Dans la journée, un camarade, avec un petit air mystérieux, le prit à part, en récréation, et lui tendit quelque chose en le cachant. « Qu’est-ce, dit Soran ? — Un billet ; Giraud me l’a donné pour toi, à l’infirmerie. »

Très malin, ce Giraud : il avait dans son sac une collection de trucs pour se trouver toujours sur le passage des petits : tantôt c’était une leçon de piano ou de gymnastique (il prenait toutes les leçons particulières possibles), qui lui permettait de traverser le parc ou les cours ; les jours de fête, il chantait à l’orgue à côté des soprani ; il était souvent malade, à l’infirmerie, et jamais on ne le trouvait dans sa salle : mais, à seize ans, comme un vieil aberré passionnel, il rôdait, et c’était miracle qu’on ne l’eût pas encore exclu pour immoralité.

Dans ce billet, il donnait rendez-vous à Jacques pour le soir, dans le parc, près de la chapelle, et il terminait en « l’embrassant sur ses beaux yeux bleus ».

Soran fut très troublé. Bien souvent sa mère l’embrassait ainsi ; mais, de la part de Giraud, cela l’étonnait et le faisait rougir.

Il déchira le papier pendant que le jeune entremetteur, gamin à la mine hypocrite, s’en allait, l’air narquois.

Jacques hésita toute la journée : le soir, la curiosité fut plus forte, et, en quittant l’abbé Gratien, il attendit Giraud : en quittant l’abbé Gratien qui, comme il avait accoutumé, l’embrassa lui disant : « Adieu, Jacques, soyez bien sage ! »… Mais aussi, pourquoi le dictionnaire élucubré pour l’usage des enfants l’avait-il averti que la définition du mot bordel serait amusante ?

Giraud la lui donna en effet : et quelle ! des femmes, être non soupçonné encore, étaient dans une salle dorée, avec des glaces : et l’on venait là, et elles vous accueillaient avec des sourires et vous caressaient : des caresses ! et le pauvre petit Soran si déshérité d’amour contemplait ce lieu comme un paradis religieusement admiré, un paradis terrestre, avec l’ignorance du péché…
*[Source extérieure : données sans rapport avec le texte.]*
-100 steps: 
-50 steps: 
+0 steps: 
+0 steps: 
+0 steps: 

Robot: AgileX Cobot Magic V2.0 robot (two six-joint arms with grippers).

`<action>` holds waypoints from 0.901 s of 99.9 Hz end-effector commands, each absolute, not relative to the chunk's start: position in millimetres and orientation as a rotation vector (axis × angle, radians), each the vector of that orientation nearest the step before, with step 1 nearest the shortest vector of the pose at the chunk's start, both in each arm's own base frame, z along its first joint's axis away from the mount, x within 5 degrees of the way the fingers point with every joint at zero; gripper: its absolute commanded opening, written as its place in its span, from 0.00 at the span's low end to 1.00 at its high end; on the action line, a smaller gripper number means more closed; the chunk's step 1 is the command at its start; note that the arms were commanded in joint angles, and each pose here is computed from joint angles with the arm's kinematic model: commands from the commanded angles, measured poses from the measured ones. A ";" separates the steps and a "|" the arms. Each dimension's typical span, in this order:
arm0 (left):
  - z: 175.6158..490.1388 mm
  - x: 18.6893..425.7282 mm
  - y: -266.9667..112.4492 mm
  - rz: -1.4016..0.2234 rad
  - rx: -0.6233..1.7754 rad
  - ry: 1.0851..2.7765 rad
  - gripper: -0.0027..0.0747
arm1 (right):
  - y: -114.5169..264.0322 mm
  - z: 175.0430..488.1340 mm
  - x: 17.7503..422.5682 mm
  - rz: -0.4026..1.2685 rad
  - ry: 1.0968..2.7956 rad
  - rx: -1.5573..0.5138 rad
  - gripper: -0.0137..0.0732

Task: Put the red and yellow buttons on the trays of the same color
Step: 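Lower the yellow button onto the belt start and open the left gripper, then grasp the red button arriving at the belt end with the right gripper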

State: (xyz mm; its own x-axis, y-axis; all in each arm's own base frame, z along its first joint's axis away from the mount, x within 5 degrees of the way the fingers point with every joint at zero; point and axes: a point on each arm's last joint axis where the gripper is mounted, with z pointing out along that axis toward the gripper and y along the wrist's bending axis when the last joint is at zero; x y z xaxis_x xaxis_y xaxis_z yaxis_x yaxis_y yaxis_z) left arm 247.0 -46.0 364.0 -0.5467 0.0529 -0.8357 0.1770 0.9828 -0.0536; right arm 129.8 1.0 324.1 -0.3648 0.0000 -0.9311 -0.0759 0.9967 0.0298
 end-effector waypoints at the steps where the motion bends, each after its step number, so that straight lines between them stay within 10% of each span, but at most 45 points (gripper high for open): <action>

Le malin Giraud avait manqué son but : Soran voyait des femmes belles comme la sainte Vierge de la chapelle et lorsque le long rhétoricien voulut renouveler les frôlements, à l’air distrait, de la première entrevue, Jacques regarda avec dégoût, après ces belles femmes de tout à l’heure, ce visage couleur de chlore, ce front pustuleux, et il s’enfuit : le mal venait de lui apparaître, laid !

 

À la fin de cette seconde année scolaire, Soran n’eût pas le prix de catéchisme : il obtint seulement un premier accessit de version latine et le premier prix de dessin : depuis peu venait de se révéler chez lui un sentiment encore informe de la forme : souvent, dans ses embellissements de la chapelle avec l’abbé Gratien, il avait composé des décorations bizarres et exquises, et son esprit n’était maintenant plus seul à voir : les réalités frappaient ses yeux et le laid déjà lui faisait mal : un vieux christ gothique, effilé et ténu, l’attirait souvent et il passait de longs moments dans la contemplation de cette chose belle et déjà comprise.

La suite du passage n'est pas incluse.